### Description of the task:
The answer must be a single number: how many lines in the records below contain the word "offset".
(Data for review)
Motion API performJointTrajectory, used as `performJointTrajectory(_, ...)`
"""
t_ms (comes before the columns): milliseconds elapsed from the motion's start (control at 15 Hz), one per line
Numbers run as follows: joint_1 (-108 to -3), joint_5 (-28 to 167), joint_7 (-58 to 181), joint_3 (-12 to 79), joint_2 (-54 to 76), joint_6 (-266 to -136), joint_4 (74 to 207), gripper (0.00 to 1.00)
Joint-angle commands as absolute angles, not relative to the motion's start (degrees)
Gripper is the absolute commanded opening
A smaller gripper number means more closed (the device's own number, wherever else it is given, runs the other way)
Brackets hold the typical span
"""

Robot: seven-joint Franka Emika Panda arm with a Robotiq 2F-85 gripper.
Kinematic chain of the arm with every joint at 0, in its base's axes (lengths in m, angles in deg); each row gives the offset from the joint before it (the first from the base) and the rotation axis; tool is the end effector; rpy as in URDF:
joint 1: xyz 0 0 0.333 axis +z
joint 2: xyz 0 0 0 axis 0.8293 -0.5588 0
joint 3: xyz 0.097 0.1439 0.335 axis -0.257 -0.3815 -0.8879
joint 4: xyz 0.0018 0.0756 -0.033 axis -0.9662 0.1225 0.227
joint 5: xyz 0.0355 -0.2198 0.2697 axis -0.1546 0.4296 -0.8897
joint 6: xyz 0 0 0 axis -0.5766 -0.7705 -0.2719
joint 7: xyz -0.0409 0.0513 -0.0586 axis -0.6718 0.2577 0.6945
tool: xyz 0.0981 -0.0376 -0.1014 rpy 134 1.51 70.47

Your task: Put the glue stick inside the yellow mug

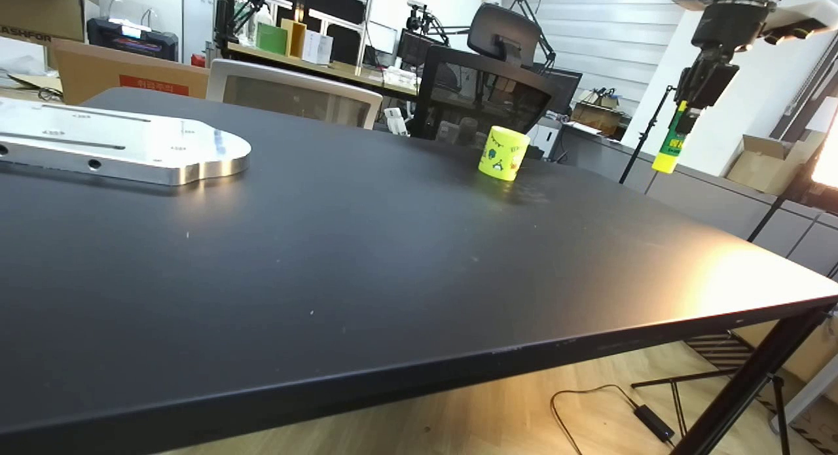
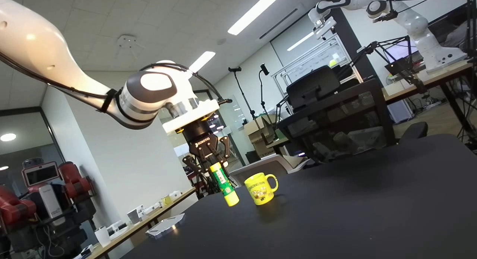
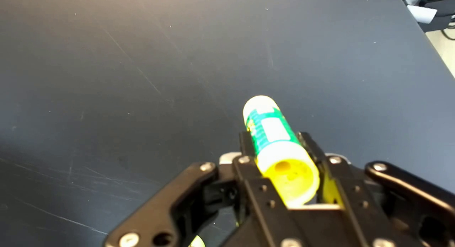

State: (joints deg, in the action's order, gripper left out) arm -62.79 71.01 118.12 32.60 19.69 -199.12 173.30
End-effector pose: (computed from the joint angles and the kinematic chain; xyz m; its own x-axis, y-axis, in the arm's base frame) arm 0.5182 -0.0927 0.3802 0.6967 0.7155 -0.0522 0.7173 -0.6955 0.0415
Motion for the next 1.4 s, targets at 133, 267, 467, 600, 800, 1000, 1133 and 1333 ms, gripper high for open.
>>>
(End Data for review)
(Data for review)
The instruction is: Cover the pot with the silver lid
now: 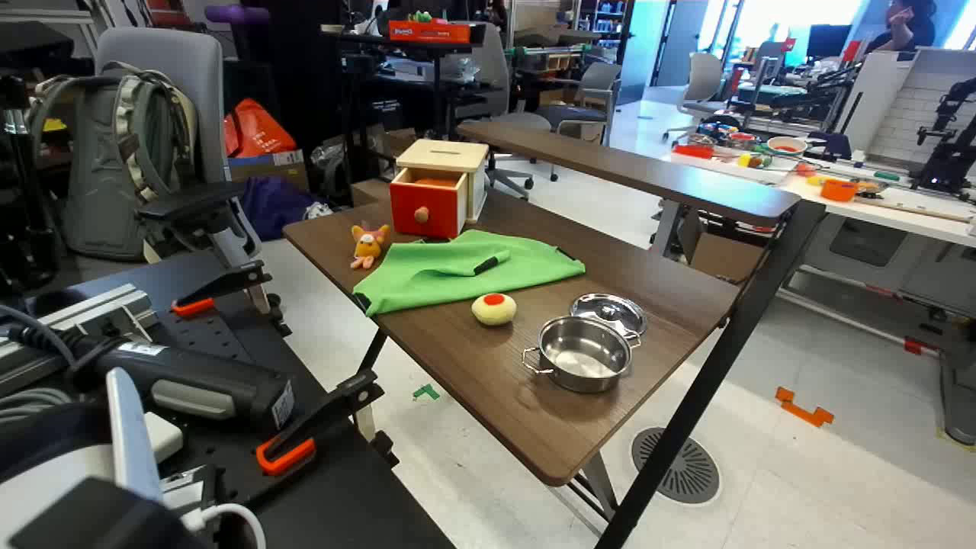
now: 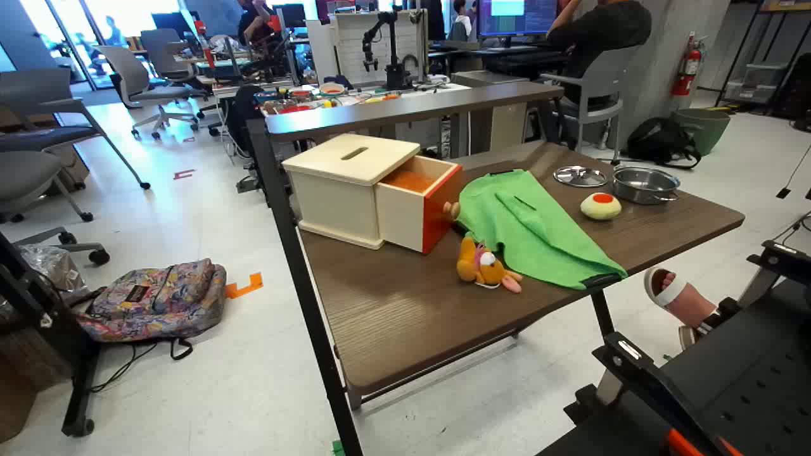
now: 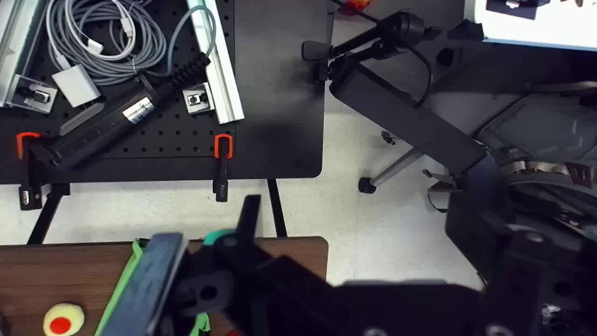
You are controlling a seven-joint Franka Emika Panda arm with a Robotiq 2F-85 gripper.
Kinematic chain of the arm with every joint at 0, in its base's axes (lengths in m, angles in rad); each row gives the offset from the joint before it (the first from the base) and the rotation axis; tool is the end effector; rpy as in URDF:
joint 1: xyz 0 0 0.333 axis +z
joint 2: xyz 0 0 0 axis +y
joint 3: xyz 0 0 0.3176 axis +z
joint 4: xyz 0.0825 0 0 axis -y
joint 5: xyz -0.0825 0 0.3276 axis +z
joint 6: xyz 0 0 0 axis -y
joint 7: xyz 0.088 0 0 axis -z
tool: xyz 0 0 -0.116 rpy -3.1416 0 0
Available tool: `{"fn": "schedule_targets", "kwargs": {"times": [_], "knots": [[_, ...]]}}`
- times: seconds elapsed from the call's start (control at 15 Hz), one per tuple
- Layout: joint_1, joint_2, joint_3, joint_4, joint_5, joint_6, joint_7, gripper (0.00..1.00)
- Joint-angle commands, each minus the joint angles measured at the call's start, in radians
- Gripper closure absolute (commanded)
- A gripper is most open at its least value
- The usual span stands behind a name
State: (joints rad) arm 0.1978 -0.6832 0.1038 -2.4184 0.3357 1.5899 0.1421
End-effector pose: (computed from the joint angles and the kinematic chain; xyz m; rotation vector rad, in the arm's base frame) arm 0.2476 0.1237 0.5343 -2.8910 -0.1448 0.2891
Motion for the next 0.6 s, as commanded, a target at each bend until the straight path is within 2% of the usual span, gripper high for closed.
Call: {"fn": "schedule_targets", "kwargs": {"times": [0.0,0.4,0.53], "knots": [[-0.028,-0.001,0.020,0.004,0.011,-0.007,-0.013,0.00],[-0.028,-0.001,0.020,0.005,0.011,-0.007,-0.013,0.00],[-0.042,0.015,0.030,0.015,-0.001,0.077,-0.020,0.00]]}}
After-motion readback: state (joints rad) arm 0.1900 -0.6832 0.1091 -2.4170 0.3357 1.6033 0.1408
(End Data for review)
### Written response:
2